- _Task brief_:
After locating the line with "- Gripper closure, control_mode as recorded" in the data that follows, return it and every later line exactly, up to and including the line with "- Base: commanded".

- _Available data_:

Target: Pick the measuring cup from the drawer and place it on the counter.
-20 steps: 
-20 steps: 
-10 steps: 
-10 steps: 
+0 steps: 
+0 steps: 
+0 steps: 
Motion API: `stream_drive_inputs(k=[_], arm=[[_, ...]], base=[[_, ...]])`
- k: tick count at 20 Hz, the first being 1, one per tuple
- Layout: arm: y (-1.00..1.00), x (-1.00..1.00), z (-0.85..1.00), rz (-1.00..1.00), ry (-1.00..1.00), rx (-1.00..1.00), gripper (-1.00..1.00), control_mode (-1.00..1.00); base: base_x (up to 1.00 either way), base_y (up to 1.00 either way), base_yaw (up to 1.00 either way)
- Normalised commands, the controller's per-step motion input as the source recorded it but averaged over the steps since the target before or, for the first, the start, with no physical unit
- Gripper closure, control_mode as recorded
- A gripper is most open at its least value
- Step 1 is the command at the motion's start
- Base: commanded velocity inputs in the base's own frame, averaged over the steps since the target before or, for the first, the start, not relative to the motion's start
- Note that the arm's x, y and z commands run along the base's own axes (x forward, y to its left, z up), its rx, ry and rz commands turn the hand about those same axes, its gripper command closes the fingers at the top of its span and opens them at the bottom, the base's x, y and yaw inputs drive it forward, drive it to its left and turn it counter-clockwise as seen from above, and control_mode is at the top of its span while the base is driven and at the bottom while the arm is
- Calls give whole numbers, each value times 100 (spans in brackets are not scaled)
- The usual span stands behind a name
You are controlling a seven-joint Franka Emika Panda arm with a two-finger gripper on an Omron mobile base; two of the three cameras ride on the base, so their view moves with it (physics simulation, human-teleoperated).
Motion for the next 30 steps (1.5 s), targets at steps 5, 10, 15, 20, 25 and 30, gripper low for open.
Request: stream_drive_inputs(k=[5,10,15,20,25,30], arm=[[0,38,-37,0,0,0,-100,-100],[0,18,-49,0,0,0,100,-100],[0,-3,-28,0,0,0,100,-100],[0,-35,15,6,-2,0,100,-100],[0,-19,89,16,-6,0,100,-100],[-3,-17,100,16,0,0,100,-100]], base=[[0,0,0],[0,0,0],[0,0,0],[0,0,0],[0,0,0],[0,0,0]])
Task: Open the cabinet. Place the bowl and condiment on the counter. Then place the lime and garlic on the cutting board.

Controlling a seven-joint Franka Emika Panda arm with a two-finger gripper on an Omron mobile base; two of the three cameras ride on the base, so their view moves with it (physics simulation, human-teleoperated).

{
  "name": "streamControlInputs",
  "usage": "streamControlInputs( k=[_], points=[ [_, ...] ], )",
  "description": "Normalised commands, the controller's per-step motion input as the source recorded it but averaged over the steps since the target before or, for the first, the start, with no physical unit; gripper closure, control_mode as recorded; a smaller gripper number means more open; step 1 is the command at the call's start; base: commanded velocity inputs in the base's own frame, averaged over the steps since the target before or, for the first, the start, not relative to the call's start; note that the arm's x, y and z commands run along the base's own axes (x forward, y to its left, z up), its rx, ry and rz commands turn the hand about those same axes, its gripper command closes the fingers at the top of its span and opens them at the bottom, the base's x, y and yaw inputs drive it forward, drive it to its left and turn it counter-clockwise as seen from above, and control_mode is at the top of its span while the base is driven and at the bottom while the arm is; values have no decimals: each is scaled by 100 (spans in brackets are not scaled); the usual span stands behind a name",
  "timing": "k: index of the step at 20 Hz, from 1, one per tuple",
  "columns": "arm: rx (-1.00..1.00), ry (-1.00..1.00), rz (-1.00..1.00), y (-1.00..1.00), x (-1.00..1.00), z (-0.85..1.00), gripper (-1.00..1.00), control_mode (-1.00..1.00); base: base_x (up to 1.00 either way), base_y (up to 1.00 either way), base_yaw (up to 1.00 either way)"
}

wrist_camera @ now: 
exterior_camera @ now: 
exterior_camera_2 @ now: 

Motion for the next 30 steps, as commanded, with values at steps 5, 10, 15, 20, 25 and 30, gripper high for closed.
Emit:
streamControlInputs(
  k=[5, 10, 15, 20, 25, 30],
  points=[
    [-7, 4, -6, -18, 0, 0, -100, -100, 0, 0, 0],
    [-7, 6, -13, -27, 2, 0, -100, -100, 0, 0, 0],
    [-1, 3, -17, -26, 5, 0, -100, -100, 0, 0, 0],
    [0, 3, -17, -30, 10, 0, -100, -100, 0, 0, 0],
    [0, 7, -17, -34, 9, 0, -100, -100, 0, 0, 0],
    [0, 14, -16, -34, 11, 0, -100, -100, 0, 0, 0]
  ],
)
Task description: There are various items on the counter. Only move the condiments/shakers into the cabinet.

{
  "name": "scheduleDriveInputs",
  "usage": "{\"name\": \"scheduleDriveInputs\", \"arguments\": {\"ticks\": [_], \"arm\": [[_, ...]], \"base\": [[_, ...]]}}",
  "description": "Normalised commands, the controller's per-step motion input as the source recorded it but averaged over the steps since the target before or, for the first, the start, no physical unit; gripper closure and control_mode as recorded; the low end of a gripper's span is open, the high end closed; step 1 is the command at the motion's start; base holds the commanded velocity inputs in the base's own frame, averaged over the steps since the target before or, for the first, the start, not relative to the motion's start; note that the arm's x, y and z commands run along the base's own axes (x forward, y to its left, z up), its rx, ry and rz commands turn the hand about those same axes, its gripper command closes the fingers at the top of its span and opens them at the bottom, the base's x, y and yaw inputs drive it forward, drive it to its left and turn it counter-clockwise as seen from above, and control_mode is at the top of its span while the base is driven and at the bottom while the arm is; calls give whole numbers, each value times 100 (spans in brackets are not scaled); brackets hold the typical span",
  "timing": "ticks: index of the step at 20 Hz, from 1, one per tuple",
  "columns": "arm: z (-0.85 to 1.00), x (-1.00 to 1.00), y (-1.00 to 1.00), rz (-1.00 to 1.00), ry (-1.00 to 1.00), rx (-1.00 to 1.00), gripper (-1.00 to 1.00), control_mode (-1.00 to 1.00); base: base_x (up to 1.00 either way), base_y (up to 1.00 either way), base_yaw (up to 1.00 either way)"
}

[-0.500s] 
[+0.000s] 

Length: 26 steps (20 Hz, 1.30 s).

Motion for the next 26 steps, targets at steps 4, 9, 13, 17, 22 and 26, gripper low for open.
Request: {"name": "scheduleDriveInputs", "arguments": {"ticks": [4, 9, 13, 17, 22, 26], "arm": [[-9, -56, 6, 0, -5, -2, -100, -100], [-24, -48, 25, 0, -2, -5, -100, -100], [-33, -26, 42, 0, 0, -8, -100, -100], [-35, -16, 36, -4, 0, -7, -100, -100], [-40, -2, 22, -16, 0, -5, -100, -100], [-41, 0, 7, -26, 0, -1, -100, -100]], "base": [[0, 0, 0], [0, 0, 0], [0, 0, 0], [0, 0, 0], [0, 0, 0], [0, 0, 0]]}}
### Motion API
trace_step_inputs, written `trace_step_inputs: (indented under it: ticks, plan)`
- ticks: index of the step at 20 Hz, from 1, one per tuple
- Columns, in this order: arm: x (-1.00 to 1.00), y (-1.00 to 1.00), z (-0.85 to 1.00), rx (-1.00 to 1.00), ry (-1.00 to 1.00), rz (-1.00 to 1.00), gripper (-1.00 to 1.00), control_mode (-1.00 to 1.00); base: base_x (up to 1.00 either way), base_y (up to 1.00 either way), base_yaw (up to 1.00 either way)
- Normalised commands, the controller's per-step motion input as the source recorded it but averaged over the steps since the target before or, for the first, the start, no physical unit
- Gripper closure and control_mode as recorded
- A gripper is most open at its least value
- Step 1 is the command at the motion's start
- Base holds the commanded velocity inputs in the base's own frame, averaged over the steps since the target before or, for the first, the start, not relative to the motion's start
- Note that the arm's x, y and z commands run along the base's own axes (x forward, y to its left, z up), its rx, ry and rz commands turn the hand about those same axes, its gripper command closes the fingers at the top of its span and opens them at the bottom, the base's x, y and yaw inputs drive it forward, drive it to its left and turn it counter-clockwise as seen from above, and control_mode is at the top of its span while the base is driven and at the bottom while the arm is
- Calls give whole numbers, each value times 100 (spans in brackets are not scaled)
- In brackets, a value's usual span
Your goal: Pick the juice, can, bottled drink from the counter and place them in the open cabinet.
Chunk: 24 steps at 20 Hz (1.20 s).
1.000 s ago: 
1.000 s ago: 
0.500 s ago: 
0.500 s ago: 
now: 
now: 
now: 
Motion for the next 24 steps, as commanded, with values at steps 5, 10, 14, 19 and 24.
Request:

- _Response to this task_:
- Gripper closure, control_mode as recorded
- A gripper is most open at its least value
- Step 1 is the command at the motion's start
- Base: commanded velocity inputs in the base's own frame, averaged over the steps since the target before or, for the first, the start, not relative to the motion's start

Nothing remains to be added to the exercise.